George won't hang up his jacket when he enters the house, just drops it on the floor; so, as punishment, Dr. Kellogg has him repeat the action over and over again. Only George won't stop. And he does the action throughout the night, keeping everyone awake by slamming the door and thumping up and down the stairs again and again and again. Finally, Dr. Kellogg stops him forcibly, slaps him across the face, apologizes profusely for having done so, and bewilderedly pleads that the boy just go to bed. So George walks around him, dumps his coat on the floor, and goes to bed. It's GREAT. The message(s)? If you thought modern vegetarians were bonkers, you haven't heard of Dr. John Harvey Kellogg. Also, if your desire is to alleviate the suffering of other creatures, fine; but everyone dies of something, and being a vegetarian won't save you from that. ***1/2

La Reine Margot (Queen Margot) - To cement a partnership between Protestants and Catholics in France, Margot de Valois (Isabelle Adjani) agrees to an arranged marriage to Henri of Navarre (Daniel Auteuil). Although she's a staunch supporter of Henri, she's not a loyal wife and takes up with a Protestant lover (Vincent Perez). During the St. Bartholomew's Night Massacre, she helps her lover escape, setting off a chain of events that alters their lives and the course of history.

I don't know if there's a lot of basis in reality, but French period pieces are chockobox full of freaky sexual relations. The Queen Mother Catherine (Virna Lisi) seems to have the hots for Anjou (Pascal Greggory), and Margot has apparently lost her virginity to one of her other brothers; but Margot prefers the company of this other guy from the court who she's trying to bang when her new husband walks in (because he's decided he won't be banging this other baroness on his wedding night). But then Margot kicks him out and goes walking the streets with her friend (in masks) to look for somebody else to bang--and finds Vincent Perez.

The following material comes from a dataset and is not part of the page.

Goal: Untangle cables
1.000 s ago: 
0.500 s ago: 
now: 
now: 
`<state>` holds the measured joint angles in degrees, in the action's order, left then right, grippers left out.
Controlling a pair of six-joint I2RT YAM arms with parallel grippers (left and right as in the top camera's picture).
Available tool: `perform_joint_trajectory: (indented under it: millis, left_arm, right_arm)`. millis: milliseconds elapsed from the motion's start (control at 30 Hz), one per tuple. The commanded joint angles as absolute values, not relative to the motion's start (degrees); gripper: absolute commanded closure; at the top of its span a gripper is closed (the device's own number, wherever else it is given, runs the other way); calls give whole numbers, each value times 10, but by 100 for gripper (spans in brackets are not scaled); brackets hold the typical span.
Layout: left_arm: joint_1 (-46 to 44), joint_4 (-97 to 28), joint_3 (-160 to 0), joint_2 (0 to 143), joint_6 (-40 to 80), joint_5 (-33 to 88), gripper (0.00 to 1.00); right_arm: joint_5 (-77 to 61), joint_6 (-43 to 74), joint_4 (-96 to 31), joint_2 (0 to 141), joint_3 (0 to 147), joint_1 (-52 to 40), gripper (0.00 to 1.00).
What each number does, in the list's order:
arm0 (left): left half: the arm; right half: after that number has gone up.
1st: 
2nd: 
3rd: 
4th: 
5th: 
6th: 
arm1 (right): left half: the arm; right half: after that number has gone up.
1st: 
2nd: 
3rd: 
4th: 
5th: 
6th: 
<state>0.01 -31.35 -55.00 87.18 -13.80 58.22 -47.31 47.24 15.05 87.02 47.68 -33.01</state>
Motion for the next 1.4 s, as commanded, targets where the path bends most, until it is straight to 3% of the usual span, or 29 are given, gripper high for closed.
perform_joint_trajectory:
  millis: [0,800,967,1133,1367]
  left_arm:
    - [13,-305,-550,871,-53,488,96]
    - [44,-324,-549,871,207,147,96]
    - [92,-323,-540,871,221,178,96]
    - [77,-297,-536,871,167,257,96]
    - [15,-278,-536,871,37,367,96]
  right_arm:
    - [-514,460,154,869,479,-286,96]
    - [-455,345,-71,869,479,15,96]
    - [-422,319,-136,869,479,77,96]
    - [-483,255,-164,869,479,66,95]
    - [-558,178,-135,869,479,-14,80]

Vincent's character, by the way, already thinks that Margot is a filthy Catholic whore and has no idea that it's her he's having fun with. Sexy; but, of course, it doesn't end well. Incest, royal insanity, religious warring that would do the modern Middle East proud, and pretty impressive costumes and sets to watch throughout the whole business. Oh, yeah. And when they say Massacre, they mean it. They killed all the Protestant wedding guests. ALL of them. Except for Vincent's character. Message? Royals are crazy. Also, isn't it good that Christians have gotten over self-hatred in their unifying hatred of ... oh, everybody else? ****

Swept from the Sea - Shunned by her seaside farming community, servant girl Amy Foster (Rachel Weisz) reciprocates with silence and is thus branded a halfwit. She finds a kindred spirit, though, when shipwrecked Ukrainian Yanko Gooral (Vincent Perez) ambles onto her master's farm. While the rest of the townsfolk spurn the disheveled stranger, Amy gently cares for him, giving rise to romance, marriage and a child ... but tragedy lies just around the corner.

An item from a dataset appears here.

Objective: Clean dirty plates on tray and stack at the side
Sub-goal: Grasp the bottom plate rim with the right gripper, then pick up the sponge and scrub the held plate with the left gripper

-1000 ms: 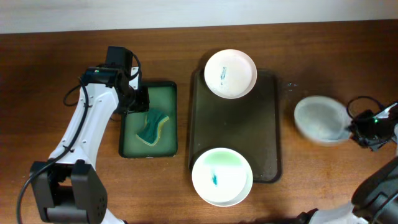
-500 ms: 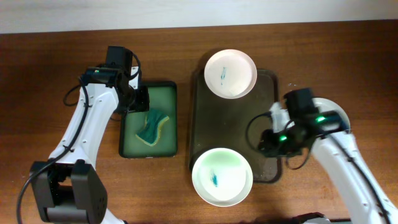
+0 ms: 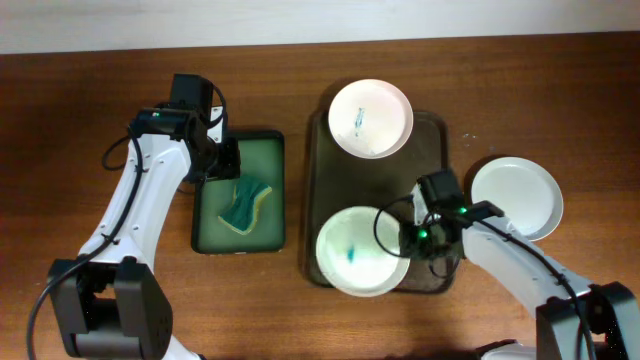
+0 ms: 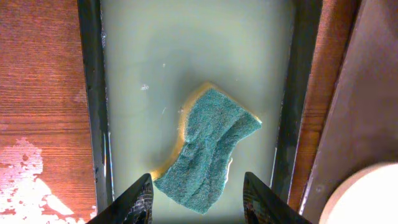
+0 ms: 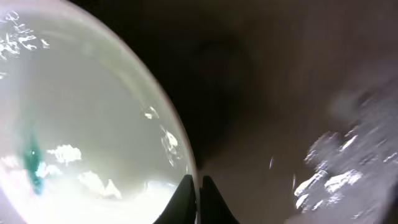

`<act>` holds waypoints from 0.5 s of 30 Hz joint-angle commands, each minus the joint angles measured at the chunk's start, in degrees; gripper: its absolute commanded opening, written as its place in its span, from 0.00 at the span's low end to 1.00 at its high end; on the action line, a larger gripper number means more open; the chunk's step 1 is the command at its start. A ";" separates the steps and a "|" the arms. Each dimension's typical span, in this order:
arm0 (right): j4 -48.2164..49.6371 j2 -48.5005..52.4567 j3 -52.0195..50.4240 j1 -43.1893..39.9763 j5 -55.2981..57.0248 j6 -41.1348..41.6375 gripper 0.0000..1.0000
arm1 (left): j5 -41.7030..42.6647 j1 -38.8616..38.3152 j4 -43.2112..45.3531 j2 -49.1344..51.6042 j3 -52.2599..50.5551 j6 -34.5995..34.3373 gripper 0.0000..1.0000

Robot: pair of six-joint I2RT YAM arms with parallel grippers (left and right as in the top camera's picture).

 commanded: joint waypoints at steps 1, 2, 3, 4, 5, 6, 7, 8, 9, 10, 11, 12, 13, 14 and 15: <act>4.28 0.15 0.72 -0.96 2.97 3.54 0.04 | 0.72 0.02 -0.31 -0.66 -0.44 0.70 0.44; 5.09 0.15 0.72 -0.96 2.99 3.56 0.04 | 2.03 0.00 -0.31 -0.63 -0.50 0.70 0.45; 5.25 0.15 0.72 -0.96 2.99 3.56 0.04 | 3.69 -0.04 -0.24 -0.63 -0.83 0.72 0.46; 5.20 0.15 0.72 -0.98 3.63 3.54 0.04 | 3.65 -0.44 0.26 -0.63 -1.86 0.74 0.46; 5.25 0.15 0.72 -1.03 5.73 3.65 0.04 | 3.67 -1.09 1.46 -0.63 -3.28 0.72 0.47; 5.27 0.15 0.72 -1.03 8.39 5.22 0.04 | 3.65 -2.34 3.93 -0.63 -6.14 0.70 0.48; 5.49 0.15 0.72 -1.03 9.70 5.92 0.04 | 3.67 -3.45 7.13 -0.63 -9.20 0.68 0.50; 5.90 0.15 0.72 -1.03 9.66 5.95 0.04 | 3.67 -4.61 10.84 -0.63 -12.63 0.48 0.52; 6.10 0.15 0.72 -1.01 9.64 5.95 0.04 | 3.67 -5.31 13.64 -0.55 -15.10 0.48 0.53; 6.10 0.15 0.72 -1.03 9.66 5.95 0.04 | 2.99 -6.14 18.82 -0.52 -19.02 0.50 0.51; 6.10 0.15 0.72 -1.01 9.64 5.95 0.04 | 2.12 -6.43 22.23 -0.52 -21.68 0.50 0.47; 6.10 0.15 0.72 -1.03 9.64 5.95 0.04 | 0.92 -6.47 23.98 -0.52 -23.52 0.50 0.45; 6.08 0.15 0.72 -1.01 9.62 5.97 0.04 | -1.66 -6.47 24.59 -0.42 -25.18 0.50 0.45; 6.05 0.15 0.72 -1.01 9.40 6.12 0.04 | -3.96 -6.47 24.98 -0.42 -26.23 0.52 0.41; 6.03 0.15 0.72 -1.01 9.40 6.12 0.04 | -3.87 -6.47 24.63 -0.52 -25.88 0.94 0.38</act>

Yes, Vincent Perez again--and he's not speaking a lot of English in this one either. For the whole movie, I'm wondering, Why is everyone so bitchy with Amy? She's not an halfwit, and one can't help but feel that other people would figure that out if they'd just give her the time of day. And then the BIG SECRET is let loose towards the end, and it's kind of an oh moment, but in a very old-fashioned and 19th-century reasoning way. I kind of felt like the end was plodding--courtship, struggle, courtship--Married! Baby! Aggh! There's lots of selectiveness about the portrayal of life and how much time the film should devote to certain aspects. I just feel like Amy and Yanko are never happy (because we don't get to see them being very happy for very long--though clearly they must've had at least nine months of happiness that we don't get to witness at all). Message? Talk to people, or they'll just think you're a dunce. Then again, there's also that other saying--it's better to keep your mouth shut and be thought an idiot than to open your mouth and prove it. ***

I got the Q Collective in the mail yesterday. He (Q) is so right on so many levels. The only reason Jean-Luc can prove him wrong on these occasions is the deus ex machina--the Enterprise crew has to prove him wrong, or there's no story after that. Real mankind? Real mankind sucks balls.